2. Rule mining: Apriori and FP-tree techniques are applied to extract specific rules associated with user video watching patterns from the EDRs collected over a long period of time. Rules having support above a threshold are filtered out as relevant and are indexed by user identity, location and time.

3. Query reporting: the rules mined from the historical data are reported back to the basestations when queried.

The complete architectural design, the components, and the data flow among them to provide a highly efficient end-to-end system for true VoD applications enhancing the end-user experience.

16.8 INCA Caching Algorithm

Based on the VoD framework described previously, we now introduce the working principles of the INCA. An EDR is generated when a user enters a basestation (Presence Event) and/or performs an activity (Usage Event). A Presence Event, when a user enters a basestation, consists of three fields < UserID, LocID, TimeStamp>, with the time slots within a day discretized. For example, the event < ABC123, B0, MORN> denotes a user with ID ABC123 connected to basestation B0 at the time-slot Morning.
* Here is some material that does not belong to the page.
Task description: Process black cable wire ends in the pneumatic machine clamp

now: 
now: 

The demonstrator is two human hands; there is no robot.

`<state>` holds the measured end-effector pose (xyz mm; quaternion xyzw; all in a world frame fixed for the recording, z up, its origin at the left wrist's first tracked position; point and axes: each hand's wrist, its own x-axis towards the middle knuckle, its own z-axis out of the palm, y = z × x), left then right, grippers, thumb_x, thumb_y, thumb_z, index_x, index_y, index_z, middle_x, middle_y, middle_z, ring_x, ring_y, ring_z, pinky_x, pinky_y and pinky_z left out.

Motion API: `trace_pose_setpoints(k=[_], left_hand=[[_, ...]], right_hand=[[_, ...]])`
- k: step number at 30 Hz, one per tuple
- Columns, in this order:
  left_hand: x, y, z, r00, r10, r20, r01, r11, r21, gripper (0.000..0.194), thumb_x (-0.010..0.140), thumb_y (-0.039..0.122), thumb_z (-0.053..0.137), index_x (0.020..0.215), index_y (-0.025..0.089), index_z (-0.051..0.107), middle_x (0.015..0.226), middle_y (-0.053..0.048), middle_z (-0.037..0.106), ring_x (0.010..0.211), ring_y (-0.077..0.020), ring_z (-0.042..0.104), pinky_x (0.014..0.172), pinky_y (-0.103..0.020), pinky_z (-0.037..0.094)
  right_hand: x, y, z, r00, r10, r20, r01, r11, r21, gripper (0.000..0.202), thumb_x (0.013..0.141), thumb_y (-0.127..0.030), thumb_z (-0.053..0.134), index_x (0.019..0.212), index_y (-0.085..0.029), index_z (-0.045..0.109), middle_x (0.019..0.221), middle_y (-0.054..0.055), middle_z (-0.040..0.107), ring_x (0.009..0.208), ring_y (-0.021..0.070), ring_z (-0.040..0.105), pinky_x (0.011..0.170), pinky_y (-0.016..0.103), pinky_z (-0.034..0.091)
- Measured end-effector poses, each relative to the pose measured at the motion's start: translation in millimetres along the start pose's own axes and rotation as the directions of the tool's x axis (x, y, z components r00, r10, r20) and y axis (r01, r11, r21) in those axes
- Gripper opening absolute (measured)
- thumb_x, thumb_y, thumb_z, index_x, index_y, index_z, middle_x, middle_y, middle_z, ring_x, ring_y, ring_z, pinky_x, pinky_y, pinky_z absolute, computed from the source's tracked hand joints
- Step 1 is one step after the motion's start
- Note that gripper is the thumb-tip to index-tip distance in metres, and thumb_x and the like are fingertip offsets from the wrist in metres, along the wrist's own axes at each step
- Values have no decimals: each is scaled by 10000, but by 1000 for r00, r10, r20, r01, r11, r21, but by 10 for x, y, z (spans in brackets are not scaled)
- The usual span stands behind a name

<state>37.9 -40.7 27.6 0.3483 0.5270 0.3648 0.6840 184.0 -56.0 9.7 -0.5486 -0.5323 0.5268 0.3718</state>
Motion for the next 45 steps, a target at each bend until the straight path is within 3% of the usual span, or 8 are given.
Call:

A Usage Event, such as a video request, involves the addition of another tuple, EventActivity. Each tuple may have further sub-tuples, eg, Activity may be subdivided into sub-tuples TypeOfActivity, Genre, etc. to classify different kinds of activities such as video, audio, or just web page browsing and Genre to accurately capture the genre of the specific activity.

In reality, EDRs have several other fields in addition to the ones mentioned herein. For extracting meaningful information out of these EDRs, it is essential to remove the unnecessary fields and store the resulting transactions at the edge. The processed set of transactions (after duplicate and unnecessary field removal) are periodically sent to the core from the BS. The FP-growth algorithm [21] is employed for association rule mining, and rules having support above a threshold are filtered out as relevant and are indexed by user identity, location and time. A day is divided into several time slots, such as early morning, late-afternoon, early evening, etc., of appropriate duration (roughly three hours has been used for experimental analysis in this chapter). During event generation, the TimeStamp in each EDR can be mapped to one of these time slots.
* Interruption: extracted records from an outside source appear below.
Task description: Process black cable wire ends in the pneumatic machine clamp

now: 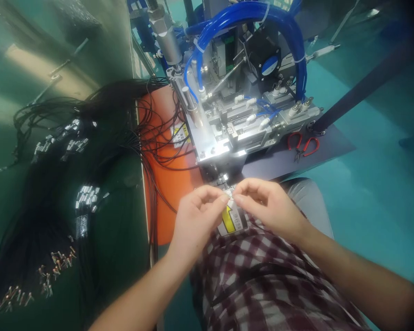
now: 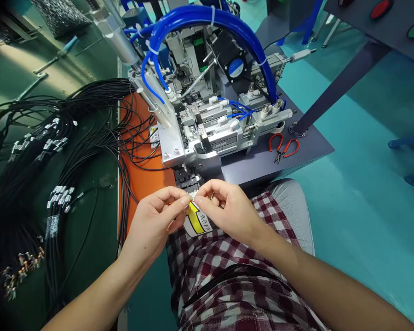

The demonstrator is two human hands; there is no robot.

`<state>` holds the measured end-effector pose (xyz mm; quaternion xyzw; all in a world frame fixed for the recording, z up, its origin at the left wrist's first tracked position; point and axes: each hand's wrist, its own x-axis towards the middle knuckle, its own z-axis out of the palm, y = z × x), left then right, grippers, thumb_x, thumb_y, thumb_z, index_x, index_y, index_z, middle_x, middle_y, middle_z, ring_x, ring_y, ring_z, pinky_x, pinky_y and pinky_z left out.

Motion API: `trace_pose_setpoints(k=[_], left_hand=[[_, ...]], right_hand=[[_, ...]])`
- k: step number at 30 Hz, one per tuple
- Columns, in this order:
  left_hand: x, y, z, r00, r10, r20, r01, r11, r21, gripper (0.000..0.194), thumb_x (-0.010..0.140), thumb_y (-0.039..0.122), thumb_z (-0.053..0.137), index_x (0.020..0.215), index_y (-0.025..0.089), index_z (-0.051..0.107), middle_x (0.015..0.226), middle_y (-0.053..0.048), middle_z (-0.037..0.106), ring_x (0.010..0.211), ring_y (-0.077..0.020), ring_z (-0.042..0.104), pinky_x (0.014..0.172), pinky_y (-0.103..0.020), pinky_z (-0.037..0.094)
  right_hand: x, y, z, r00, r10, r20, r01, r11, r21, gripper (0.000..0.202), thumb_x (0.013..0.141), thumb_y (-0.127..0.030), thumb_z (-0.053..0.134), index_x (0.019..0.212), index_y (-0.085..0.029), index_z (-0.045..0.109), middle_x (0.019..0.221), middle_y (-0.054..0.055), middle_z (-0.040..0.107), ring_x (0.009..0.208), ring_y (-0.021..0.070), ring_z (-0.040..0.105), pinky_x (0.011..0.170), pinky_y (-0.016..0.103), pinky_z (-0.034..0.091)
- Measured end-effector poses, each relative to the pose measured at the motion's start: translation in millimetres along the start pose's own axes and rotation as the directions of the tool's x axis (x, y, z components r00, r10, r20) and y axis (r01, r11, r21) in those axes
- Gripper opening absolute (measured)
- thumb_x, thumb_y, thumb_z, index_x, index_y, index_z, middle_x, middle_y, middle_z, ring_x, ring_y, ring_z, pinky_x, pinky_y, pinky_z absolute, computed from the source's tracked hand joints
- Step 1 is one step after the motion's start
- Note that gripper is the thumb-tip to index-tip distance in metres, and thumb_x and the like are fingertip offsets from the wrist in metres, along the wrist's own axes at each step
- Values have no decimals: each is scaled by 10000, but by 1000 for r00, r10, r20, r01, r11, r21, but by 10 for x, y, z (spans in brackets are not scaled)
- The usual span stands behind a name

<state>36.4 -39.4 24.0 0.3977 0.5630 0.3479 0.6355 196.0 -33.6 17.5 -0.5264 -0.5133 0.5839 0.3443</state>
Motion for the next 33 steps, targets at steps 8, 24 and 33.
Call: trace_pose_setpoints(k=[8,24,33], left_hand=[[-25,-25,6,1000,5,-12,-6,999,-38,198,823,312,666,743,156,574,508,69,397,433,-28,288,422,-158,209],[-60,-41,40,999,24,-31,-28,993,-117,182,842,324,647,778,174,568,480,82,352,447,-41,273,434,-162,202],[-73,-48,61,998,62,-21,-64,989,-131,173,844,297,646,758,178,556,450,94,347,415,-30,284,412,-136,218]], right_hand=[[-5,10,114,997,50,-51,-43,990,132,110,760,-263,623,717,-163,604,628,-18,544,527,94,436,457,214,332],[-28,15,191,993,105,-60,-77,931,356,202,697,-325,744,728,-166,623,524,-73,464,448,62,362,399,195,274],[-37,35,230,988,130,-88,-87,918,387,213,701,-341,730,699,-175,598,494,-89,409,435,59,326,399,190,257]])
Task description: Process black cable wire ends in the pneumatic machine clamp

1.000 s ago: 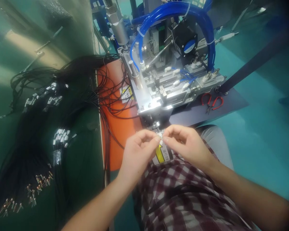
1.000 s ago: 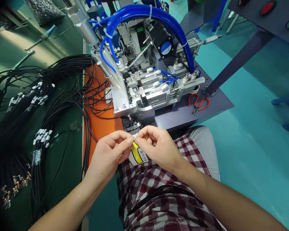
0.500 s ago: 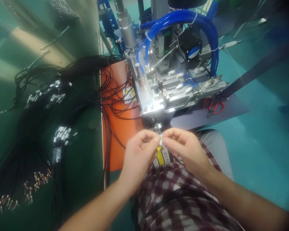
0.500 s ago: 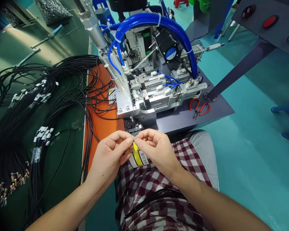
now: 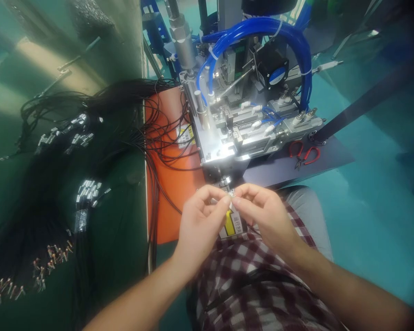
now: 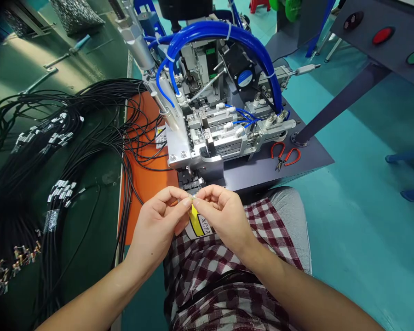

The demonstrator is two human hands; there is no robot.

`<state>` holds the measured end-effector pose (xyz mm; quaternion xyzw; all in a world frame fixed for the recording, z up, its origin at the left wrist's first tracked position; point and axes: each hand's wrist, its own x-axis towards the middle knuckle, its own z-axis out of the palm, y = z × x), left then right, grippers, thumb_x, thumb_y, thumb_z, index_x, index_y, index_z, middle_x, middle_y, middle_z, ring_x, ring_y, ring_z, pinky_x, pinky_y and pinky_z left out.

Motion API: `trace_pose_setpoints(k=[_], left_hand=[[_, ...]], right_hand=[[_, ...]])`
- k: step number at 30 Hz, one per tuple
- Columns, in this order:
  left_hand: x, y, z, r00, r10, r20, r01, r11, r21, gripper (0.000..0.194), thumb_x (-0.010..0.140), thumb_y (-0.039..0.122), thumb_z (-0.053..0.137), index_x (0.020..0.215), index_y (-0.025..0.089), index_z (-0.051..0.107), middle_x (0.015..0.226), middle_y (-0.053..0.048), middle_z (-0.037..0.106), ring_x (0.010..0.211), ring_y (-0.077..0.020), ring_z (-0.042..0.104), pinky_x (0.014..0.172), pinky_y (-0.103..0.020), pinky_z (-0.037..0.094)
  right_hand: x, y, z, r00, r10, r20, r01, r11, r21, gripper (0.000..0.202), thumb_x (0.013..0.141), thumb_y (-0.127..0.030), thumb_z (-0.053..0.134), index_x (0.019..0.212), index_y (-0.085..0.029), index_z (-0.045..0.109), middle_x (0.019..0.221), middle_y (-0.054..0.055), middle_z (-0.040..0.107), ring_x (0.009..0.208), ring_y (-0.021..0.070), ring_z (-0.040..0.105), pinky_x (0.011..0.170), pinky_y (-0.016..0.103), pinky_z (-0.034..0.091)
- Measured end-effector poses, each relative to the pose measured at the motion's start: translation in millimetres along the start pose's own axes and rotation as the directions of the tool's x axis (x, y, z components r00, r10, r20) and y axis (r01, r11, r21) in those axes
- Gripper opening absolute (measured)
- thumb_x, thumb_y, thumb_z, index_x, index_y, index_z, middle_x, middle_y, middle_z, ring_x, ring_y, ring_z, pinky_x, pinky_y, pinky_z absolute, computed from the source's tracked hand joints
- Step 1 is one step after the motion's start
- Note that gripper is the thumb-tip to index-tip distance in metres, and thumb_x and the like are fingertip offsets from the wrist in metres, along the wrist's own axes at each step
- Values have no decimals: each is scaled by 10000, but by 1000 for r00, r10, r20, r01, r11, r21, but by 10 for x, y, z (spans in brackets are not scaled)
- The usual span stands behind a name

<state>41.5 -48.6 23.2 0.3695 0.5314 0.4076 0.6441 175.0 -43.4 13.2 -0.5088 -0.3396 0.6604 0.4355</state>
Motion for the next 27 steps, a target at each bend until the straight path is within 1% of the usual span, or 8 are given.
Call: trace_pose_setpoints(k=[4,9,15,21,24,27], left_hand=[[-5,12,7,1000,6,-2,-6,1000,1,172,842,289,650,752,177,555,444,96,362,405,-25,296,410,-128,225],[4,11,10,1000,-13,13,12,1000,7,187,838,303,657,752,173,553,439,97,360,397,-23,286,403,-132,209],[14,-11,-13,999,-16,28,15,999,29,195,855,316,641,763,173,546,456,95,335,418,-28,251,409,-146,188],[24,-14,-39,999,-32,35,30,999,31,219,859,349,638,763,173,549,496,76,348,457,-42,273,427,-167,192],[29,-17,-42,999,-35,31,34,999,24,209,848,334,650,761,172,551,508,70,369,454,-42,279,421,-172,189],[25,-20,-41,999,-32,30,32,999,25,202,847,327,652,763,172,551,512,69,383,451,-39,282,417,-170,189]], right_hand=[[-9,7,-5,999,-33,-7,33,999,-14,186,708,-317,720,709,-171,604,511,-81,437,445,59,346,403,182,275],[-15,-6,-7,996,-83,-30,81,995,-61,144,719,-278,702,713,-164,614,554,-63,490,463,60,386,419,183,321],[4,-12,-38,992,-124,-10,122,984,-129,110,746,-253,678,722,-168,611,543,-65,484,447,64,385,397,193,306],[22,24,-61,983,-185,3,183,971,-152,108,750,-249,687,729,-165,623,551,-57,515,453,69,422,402,197,328],[32,20,-57,981,-191,8,190,969,-158,96,755,-237,679,728,-166,620,540,-60,516,446,66,426,400,194,329],[39,-3,-44,985,-170,7,169,975,-145,89,749,-218,671,716,-165,608,520,-66,509,436,61,421,400,188,326]])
The idea here is to prefetch, in the current timeslot, the videos that have a high possibility of being requested in the next time slot. At the start of a particular timeslot at a given basestation, the rules database is queried for a list of users and videos/movies (genres) that exist in the next timeslot for that particular basestation. It is important to mention here that each user has a small preference list of movies, which is assumed to be created by the user explicitly.

For prefetching using lookahead, k = 1, INCA first predicts (in the current timeslot), the videos that have a high possibility of being requested per user in the next time slot. The prediction is based on rules (extracted at the core) stored at the edge, and the FP-growth algorithm [21] for the association rule mining procedure. Collaborative filtering techniques are also used to incorporate possible video requests from other users with similar behavior. Interestingly, the current location of direction of travel of connected and nearby users are used to predict the users that would connect to a basestation in the next time slot. For higher values of lookahead, k > 1, time slots beyond the next one are also considered and video requests are predicted per user. Rules not pertaining to the time slots or to users not within the basestation are filtered out.

The predicted videos (for the next time slot) are ranked using rank aggregation algorithms such as [22] under the constraint of total number (or percent) of available cache slots that can be evicted for prefetching. The relative priority of the users (eg, premium or normal) as well as priority of videos (decreasing with the increase in future time slots) are considered during rank aggregation. A small bandwidth, from the current time slot, is then dedicated for prefetching the selected videos. We later show that only a small percentage of the current bandwidth is required for high performance (in terms of cache hits), thereby making the framework extremely scalable.

When a user requests a video it is first looked up in the basestation cache. In the case of cache miss, the video is fetched from the core, and the analytics-driven cache replacement policy is followed. In this replacement policy, with each entry of the cache, we maintain three metrics:

• p-score that refers to a usage metric from history, such as least recently used (LRU) or least frequently used (LFU);

• f-score that refers to its usage frequency predicted in the future for k time slots; and

• pop-score that refers to global popularity of the movie.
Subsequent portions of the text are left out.